"Safe Space" Programs Mean Just That
Before the holidays, I linked to an excellent blog post by Montréal Simon about St. Michael’s Hospital in Toronto, and how anti-gay lobbyists had launched a campaign to tear down the rainbow Pride flag that is hung there.
Displaying the rainbow flag or a small rainbow flag sticker is something that many businesses and campuses across Canada choose to do—and many people probably can’t imagine the relief that this gesture can bring to a gay person.
Having the rainbow flag sticker affixed to a storefront window or an office door signifies to gay people that we can let our guard down and know that we will be treated fairly.

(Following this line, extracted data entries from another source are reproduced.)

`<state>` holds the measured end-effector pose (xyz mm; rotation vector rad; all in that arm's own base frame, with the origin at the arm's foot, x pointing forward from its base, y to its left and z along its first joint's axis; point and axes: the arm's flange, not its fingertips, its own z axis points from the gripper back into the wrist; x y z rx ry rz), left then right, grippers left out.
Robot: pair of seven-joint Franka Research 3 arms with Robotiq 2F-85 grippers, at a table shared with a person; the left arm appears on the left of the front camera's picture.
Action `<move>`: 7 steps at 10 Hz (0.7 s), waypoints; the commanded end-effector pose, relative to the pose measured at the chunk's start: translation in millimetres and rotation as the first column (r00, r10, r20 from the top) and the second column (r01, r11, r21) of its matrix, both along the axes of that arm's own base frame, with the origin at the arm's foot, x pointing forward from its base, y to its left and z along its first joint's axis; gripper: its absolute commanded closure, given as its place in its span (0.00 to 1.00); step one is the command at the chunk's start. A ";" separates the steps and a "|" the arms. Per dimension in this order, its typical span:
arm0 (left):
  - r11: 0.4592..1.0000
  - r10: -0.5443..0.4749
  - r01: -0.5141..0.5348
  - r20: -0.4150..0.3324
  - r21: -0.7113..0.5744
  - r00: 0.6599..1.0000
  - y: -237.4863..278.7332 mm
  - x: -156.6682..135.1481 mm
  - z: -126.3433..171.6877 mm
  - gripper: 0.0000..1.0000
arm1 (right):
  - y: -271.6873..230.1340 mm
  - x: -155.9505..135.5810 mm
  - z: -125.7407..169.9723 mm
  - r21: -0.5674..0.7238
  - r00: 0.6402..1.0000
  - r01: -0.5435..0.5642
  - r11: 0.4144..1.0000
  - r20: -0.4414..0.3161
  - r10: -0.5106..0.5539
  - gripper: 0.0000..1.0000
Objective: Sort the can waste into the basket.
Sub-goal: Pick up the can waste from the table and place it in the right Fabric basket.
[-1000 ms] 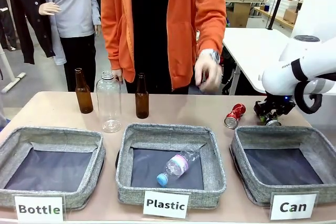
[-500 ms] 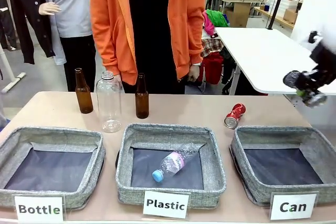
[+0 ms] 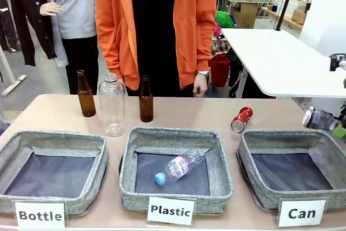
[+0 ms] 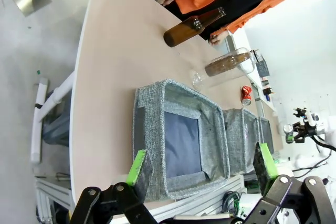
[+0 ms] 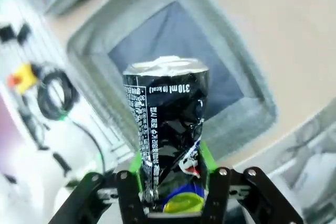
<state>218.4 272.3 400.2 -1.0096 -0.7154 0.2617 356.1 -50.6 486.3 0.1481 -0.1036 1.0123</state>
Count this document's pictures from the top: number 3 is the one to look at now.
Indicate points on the white Can label sign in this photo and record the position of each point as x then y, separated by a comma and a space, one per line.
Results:
302, 213

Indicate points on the crushed red soda can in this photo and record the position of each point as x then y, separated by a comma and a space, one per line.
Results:
243, 118

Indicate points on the plaid cloth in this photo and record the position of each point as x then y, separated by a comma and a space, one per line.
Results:
218, 48

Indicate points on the white Plastic label sign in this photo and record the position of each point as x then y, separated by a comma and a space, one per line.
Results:
170, 211

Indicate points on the grey fabric basket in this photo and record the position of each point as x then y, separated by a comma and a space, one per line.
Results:
270, 187
89, 185
173, 137

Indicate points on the crushed black silver can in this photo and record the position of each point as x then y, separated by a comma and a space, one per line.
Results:
320, 120

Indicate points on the cardboard box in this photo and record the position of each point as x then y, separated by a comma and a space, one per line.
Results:
299, 16

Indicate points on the person's left hand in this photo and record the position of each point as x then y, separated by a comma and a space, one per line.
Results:
200, 84

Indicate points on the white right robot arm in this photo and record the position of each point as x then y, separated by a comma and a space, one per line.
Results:
338, 62

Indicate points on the wooden desk cabinet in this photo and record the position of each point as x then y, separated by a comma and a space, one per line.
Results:
244, 12

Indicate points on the person in orange jacket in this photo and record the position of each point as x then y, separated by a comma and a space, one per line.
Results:
116, 25

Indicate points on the white Bottle label sign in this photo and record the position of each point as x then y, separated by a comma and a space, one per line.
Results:
40, 215

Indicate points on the green cloth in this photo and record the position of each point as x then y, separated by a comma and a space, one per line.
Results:
224, 19

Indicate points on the black cardigan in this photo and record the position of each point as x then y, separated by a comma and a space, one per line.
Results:
27, 12

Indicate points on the red bag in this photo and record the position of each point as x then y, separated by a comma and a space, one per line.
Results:
219, 70

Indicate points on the mannequin in grey shirt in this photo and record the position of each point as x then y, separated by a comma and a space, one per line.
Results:
75, 6

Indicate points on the wooden workbench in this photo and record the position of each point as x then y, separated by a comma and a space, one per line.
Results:
283, 18

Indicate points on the white desk leg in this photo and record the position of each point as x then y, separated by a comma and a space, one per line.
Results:
9, 71

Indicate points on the white table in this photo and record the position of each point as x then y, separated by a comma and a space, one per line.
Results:
278, 60

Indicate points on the large clear plastic bottle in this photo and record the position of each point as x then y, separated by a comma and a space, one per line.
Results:
112, 106

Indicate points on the white board panel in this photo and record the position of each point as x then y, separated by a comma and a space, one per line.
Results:
324, 12

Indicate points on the person's right hand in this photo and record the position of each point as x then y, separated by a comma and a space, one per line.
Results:
121, 82

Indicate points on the black pole stand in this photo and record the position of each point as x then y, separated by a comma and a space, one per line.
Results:
286, 1

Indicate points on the brown glass beer bottle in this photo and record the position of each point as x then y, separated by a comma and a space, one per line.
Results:
86, 101
146, 104

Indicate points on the crushed bottle with blue cap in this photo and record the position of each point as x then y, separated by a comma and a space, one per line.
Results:
179, 168

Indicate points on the silver wristwatch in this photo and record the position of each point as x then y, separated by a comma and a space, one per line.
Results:
204, 73

To me, it means I won’t have a repeat of my experience at a walk-in clinic where, after answering questions about my sexual health and disclosing my orientation in the process, I was treated with a noticeable disrespect, ordered to have STD tests, and was put on antibiotics without any telltale symptoms—all for an upper leg / groin pain that ultimately turned out to be caused by a cheap, folding office chair.

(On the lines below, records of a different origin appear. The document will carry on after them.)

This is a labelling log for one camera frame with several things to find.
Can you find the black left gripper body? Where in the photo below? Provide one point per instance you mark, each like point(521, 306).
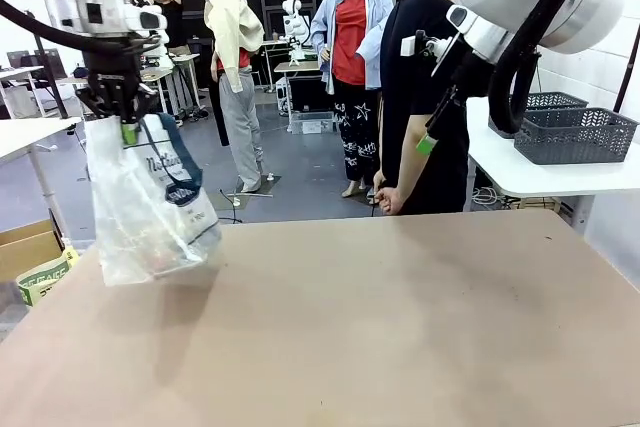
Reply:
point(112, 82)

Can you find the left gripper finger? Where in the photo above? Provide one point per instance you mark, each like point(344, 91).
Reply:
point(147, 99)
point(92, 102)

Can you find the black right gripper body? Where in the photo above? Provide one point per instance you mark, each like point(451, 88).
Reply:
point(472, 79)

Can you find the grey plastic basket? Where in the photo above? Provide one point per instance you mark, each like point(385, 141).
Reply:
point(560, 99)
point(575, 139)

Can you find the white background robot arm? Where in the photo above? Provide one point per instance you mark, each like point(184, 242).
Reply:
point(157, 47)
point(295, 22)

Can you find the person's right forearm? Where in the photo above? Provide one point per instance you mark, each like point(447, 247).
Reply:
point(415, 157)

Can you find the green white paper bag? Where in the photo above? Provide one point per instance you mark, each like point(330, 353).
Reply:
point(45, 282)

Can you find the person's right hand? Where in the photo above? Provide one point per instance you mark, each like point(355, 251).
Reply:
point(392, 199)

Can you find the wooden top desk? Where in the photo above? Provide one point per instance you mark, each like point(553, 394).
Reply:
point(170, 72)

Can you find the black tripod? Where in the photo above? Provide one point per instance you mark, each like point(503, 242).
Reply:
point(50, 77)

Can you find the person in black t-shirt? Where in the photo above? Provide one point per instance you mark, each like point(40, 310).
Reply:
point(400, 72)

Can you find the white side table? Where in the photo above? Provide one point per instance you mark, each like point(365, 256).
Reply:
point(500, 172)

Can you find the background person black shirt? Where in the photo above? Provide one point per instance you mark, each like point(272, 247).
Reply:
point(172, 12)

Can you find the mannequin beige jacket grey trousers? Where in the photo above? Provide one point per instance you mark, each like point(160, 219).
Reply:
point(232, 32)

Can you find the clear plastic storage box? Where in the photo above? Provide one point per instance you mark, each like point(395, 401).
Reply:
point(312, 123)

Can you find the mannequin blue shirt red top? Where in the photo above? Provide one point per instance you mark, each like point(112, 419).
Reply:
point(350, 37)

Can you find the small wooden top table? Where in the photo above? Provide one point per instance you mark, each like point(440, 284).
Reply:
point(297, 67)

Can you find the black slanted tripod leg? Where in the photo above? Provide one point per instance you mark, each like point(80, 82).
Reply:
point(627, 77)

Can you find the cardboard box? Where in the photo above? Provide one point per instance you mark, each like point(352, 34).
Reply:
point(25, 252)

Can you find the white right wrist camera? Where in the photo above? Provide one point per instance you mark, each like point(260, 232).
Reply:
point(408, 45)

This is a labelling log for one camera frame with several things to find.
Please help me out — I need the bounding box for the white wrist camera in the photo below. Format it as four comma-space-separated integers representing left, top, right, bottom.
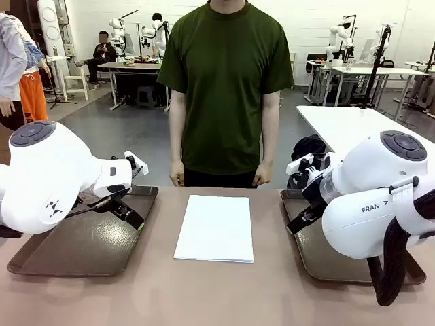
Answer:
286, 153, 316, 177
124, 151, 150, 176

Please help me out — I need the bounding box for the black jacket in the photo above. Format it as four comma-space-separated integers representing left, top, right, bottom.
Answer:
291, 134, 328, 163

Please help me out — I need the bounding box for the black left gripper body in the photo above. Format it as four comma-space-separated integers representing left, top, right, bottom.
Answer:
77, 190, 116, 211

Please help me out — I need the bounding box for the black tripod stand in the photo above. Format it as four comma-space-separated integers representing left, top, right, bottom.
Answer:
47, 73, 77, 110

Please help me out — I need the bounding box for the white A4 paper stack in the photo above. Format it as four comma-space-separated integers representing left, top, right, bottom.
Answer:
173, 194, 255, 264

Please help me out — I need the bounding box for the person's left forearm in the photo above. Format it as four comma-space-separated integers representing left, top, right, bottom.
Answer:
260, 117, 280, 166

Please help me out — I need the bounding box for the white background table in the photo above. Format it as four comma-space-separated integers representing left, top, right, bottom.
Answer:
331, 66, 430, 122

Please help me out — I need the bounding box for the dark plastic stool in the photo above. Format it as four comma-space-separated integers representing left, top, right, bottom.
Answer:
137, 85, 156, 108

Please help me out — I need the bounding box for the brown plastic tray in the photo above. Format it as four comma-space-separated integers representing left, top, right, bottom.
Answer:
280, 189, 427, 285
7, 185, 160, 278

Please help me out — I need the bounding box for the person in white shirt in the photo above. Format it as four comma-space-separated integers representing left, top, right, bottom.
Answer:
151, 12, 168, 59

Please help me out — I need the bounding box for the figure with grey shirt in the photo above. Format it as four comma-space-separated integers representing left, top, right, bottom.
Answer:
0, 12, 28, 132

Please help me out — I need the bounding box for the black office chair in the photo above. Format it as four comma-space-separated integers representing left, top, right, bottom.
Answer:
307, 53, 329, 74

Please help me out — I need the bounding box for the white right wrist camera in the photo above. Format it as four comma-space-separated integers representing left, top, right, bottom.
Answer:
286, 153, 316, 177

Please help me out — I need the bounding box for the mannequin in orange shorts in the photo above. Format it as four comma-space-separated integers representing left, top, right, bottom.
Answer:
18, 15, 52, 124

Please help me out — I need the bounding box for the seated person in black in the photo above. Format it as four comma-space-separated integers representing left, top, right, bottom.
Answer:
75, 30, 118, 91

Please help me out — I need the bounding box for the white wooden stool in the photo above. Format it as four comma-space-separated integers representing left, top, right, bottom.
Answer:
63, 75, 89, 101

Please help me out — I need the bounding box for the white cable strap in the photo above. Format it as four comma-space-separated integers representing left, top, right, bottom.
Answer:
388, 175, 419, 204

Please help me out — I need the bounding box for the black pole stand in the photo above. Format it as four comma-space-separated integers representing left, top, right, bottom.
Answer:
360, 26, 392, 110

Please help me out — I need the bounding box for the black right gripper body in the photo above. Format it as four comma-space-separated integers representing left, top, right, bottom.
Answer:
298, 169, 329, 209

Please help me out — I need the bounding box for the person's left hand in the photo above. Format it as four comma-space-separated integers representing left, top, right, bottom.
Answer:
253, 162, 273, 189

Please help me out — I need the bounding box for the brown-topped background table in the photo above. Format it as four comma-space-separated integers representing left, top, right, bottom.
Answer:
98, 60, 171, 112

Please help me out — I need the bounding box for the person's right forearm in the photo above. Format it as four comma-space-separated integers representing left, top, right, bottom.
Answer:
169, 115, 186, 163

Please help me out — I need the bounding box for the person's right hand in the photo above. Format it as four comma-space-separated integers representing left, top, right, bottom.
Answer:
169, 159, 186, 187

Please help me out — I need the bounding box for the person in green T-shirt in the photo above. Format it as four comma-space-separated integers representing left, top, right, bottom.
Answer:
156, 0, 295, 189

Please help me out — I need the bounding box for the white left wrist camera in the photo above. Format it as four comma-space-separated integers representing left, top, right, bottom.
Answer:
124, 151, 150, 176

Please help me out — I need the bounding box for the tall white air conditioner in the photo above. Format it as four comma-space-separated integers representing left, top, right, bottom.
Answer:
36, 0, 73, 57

On campuses across Canada, the rainbow sticker is known as the “positive space” or “safe space” program, and the University of Victoria is just the latest institution to consider it. It’s an accurate title for an important program—and it’s one that’s under relentless attack by anti-gay groups and lobbyists.
In 2004, employees at the Royal Bank of Canada launched an employee-driven, non-mandatory, safe space program. It meant that if I needed to go into the bank as a couple for a loan, mortgage, joint account, or other service—I could seek out agents displaying the rainbow sticker and know that I’d be treated with the same respect as any other customer. Almost immediately, The Canadian Family Action Coalition launched a boycott against the Royal Bank, instructing members to close their RBC accounts and send angry letters and phone calls to the company. The bank panicked and caved, and all RBC employees were forbidden to display the rainbow sticker.
The pettiness, disingenuity, and hostility toward safe space programs and rainbow flags has been a sore spot for me for quite some time. Anti-gay groups call these programs an endorsement of the homosexual lifestyle—whatever that is—and have the audacity to claim that it’s a discriminatory practise: That employees who don’t wish to display the sticker would be treated with disrespect (a notion I reject). Yet these groups encourage hostility toward anyone who chooses to display it.
So, if you run a business, or work with customers in an office—consider a simple gesture to signify that you will treat everyone respectfully. Put a rainbow sticker somewhere visible. And if anyone objects, clarify that they are welcome too; that it’s just a safe space.